WHAT YOU HAVE TO DO: Keep every line in which "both" occurs and drop the rest of the data.
=== Begin Enclosure ===
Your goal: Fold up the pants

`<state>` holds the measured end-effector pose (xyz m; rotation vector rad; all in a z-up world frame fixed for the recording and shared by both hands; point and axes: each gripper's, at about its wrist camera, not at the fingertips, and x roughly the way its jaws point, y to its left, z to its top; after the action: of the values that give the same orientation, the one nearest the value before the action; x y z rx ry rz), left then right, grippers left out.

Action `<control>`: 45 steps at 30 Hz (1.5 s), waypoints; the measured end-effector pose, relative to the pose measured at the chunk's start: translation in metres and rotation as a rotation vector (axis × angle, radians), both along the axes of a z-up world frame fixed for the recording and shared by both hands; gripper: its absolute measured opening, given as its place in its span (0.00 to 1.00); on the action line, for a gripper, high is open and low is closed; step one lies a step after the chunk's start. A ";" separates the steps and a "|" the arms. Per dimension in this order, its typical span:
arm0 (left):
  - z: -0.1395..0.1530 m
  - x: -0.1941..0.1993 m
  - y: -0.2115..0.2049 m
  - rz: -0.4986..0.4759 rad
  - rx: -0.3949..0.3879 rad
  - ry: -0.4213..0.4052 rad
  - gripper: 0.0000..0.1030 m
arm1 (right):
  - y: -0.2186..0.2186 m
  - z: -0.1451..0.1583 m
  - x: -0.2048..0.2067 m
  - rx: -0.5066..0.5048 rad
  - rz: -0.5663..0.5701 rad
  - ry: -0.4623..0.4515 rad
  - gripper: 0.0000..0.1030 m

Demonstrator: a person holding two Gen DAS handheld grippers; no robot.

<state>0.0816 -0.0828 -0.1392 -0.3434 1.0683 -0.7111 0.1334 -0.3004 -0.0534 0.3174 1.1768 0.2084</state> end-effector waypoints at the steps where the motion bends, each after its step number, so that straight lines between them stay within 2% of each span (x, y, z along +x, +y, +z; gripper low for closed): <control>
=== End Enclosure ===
COMPLETED TASK:
`<state>` holds the measured end-effector pose (xyz m; rotation vector rad; all in a z-up world frame fixed for the recording and shared by both hands; point and axes: each gripper's, at about its wrist camera, not at the fingertips, and x roughly the way its jaws point, y to its left, z to its top; after the action: of the values that give the same orientation, the one nearest the value before the action; x y z rx ry rz), left then right, grippers left out.
Action `<control>`: 45 steps at 30 Hz (1.5 s), waypoints; the measured end-effector pose, relative to the pose measured at the chunk's start: translation in metres and rotation as a rotation vector (axis × angle, radians), both along the axes of a z-up world frame fixed for the recording and shared by both hands; gripper: its absolute measured opening, given as its place in its span (0.00 to 1.00); on the action line, for a gripper, high is open and low is closed; step one lies a step after the chunk's start. A ";" separates the steps and a "|" the arms. Per dimension in this order, its typical span:

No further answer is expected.